# August Pic of the Month



## harrigab

c'mon lads and lasses, let's be having pics for august, there was a lot of entries last month, bet we can't beat that number


----------



## Joe c.

This is just too much fun


----------



## Joe c.

Maybee we should of named Bruno dancer or comet or even Rudolph !!!! Just having fun in the backyard.


----------



## getsome

Never mind that he's only pointing chickens in a coop. Focus on the fact that he's doing it ... like a boss!

~B


----------



## aliciavp

Lazlo laps up the winter sunshine!


----------



## Stigeweard

"hold still just for a second, please. Daddy wants a picture.. ooh uh-oh... well... got most of your face"


----------



## harrigab

our walk last sunday around aira force


----------



## number10

harrigab said:


> our walk last sunday around aira force
> 
> [/URL]
> [/quote]
> 
> Love that waterfall!


----------



## KayNineLuver

Hello,

After a long 6 week wait, we picked up our V pup Lexie yesterday. She is a true bundle of joy and fit right in with us. 

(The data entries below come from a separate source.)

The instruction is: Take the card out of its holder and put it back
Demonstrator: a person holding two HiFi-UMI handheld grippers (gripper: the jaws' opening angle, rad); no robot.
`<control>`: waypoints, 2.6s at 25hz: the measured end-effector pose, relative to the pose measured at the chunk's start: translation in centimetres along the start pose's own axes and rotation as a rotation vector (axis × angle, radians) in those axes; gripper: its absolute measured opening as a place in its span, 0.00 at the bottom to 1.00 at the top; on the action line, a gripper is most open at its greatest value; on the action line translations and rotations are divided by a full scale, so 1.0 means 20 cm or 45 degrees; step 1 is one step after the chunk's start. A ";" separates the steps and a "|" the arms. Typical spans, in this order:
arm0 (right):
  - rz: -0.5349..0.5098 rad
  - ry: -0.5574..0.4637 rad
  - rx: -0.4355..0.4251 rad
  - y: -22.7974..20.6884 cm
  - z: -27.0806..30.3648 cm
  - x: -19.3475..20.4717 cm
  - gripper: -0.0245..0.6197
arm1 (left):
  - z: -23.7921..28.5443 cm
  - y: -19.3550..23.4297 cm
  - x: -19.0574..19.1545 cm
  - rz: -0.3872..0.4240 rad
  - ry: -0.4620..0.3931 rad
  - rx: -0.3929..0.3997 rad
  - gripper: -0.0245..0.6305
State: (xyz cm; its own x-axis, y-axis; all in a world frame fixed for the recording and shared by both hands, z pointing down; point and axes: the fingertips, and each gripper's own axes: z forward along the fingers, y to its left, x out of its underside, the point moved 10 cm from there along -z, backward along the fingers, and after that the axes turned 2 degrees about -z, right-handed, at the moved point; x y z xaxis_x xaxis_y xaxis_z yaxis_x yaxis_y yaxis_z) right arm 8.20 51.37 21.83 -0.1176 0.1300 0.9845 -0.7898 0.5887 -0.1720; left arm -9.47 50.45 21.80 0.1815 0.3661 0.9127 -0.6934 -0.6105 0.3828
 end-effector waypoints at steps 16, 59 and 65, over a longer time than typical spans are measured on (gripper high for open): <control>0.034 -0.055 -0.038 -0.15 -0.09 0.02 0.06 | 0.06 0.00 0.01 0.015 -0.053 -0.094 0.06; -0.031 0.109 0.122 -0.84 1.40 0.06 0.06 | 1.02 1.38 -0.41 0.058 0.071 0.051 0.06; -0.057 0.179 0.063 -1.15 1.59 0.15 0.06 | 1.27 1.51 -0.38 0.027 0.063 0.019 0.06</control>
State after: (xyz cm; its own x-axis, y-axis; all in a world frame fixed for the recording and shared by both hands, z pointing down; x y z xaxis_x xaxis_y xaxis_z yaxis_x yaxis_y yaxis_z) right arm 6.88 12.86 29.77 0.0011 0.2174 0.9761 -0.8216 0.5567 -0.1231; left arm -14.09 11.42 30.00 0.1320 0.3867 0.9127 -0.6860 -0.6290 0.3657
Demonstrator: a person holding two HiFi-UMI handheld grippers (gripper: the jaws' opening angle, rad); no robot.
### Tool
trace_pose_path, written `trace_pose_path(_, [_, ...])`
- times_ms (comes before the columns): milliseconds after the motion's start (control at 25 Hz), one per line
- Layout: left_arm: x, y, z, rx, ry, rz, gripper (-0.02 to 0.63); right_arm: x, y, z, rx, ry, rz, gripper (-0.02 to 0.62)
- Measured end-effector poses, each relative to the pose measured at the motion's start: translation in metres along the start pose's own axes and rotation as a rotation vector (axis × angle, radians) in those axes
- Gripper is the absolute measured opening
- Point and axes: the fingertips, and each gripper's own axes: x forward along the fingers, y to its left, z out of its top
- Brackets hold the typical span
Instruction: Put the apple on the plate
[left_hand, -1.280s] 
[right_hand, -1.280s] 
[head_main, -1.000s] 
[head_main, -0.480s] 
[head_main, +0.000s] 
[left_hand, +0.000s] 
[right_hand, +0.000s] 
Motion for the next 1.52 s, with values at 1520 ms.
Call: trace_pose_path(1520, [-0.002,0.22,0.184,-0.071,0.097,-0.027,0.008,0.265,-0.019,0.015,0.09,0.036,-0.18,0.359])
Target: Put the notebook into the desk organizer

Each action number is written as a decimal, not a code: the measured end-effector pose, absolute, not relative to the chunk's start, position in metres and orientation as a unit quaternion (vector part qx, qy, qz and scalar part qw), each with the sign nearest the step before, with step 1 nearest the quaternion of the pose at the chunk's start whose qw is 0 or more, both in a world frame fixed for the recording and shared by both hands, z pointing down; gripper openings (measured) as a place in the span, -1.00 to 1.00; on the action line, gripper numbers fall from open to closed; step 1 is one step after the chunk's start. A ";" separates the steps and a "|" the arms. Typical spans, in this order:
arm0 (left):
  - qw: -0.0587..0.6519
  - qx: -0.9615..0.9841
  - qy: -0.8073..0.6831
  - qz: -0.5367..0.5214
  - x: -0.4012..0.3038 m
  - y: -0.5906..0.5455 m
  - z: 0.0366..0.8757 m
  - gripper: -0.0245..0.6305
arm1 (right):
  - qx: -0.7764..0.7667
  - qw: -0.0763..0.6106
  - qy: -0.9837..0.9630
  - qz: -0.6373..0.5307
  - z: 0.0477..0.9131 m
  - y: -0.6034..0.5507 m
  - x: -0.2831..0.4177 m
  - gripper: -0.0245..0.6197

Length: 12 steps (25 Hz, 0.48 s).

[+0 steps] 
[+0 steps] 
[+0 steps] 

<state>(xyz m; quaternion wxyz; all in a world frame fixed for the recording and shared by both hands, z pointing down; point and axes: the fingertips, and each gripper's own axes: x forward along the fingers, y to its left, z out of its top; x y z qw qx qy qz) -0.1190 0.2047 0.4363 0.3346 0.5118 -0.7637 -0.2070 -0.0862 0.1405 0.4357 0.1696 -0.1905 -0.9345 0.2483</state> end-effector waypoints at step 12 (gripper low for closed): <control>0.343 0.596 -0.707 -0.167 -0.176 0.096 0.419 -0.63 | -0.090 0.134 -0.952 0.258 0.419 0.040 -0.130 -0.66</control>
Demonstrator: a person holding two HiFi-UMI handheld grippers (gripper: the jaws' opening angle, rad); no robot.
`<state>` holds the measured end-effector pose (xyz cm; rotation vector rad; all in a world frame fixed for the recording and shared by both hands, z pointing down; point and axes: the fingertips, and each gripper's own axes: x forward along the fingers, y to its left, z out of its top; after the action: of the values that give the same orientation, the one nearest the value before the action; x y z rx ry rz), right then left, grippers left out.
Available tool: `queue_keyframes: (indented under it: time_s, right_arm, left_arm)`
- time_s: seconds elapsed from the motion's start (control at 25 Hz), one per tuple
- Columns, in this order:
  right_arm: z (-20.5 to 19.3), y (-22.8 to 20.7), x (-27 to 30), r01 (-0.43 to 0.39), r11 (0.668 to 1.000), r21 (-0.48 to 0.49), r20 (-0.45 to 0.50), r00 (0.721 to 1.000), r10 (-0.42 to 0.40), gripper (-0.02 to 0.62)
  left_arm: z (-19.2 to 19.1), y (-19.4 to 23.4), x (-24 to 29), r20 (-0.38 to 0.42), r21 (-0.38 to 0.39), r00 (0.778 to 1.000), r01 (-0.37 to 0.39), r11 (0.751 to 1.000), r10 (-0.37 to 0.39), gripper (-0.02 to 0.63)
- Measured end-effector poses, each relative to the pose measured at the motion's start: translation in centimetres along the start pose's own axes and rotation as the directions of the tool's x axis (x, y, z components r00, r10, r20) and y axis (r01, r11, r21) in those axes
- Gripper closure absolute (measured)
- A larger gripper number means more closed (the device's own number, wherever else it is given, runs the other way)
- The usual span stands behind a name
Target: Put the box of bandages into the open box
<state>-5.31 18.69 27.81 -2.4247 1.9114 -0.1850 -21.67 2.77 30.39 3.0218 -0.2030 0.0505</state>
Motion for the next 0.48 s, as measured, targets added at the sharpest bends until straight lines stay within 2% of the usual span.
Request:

Here is my contribution to the Aug pic of the month....(she LOOOVESS the camera  )


----------



## Eddiemoto

Playing in the water at the beach today.


----------



## Ksana

Some really hard and fast run after a bird, in a hot day. I jut love those ears twisting in a weird way...


----------



## Ksana

Ball game is on. It is another hot day, but it feels great to retrieve a ball after cooling off in a river.


----------



## trevor1000

This is where we spend last week on vacation
This is the mighty Ottawa River, which is 1,271 kilometers in length.
Every night the boy was exhausted and slept like a log. (whoohoo)
He had a particular interest in the baby ducks splashing around , and the chipmunks, other dogs, the wind blowing leaves, seagulls, sticks, moths and basically anything that was on "HIS" beach.
And whoohoo again, im now a senior member.


----------



## redbirddog

Taking a break on a 8-mile-long morning hill hike. Bay Area fog in the background.
Happy trails, RBD


----------



## R E McCraith

Tre - I must 'V' PROUD - your pic says it all !!!!!!!!!


----------



## redbirddog

Vizslas have cat like paws it is said. They can climb trees.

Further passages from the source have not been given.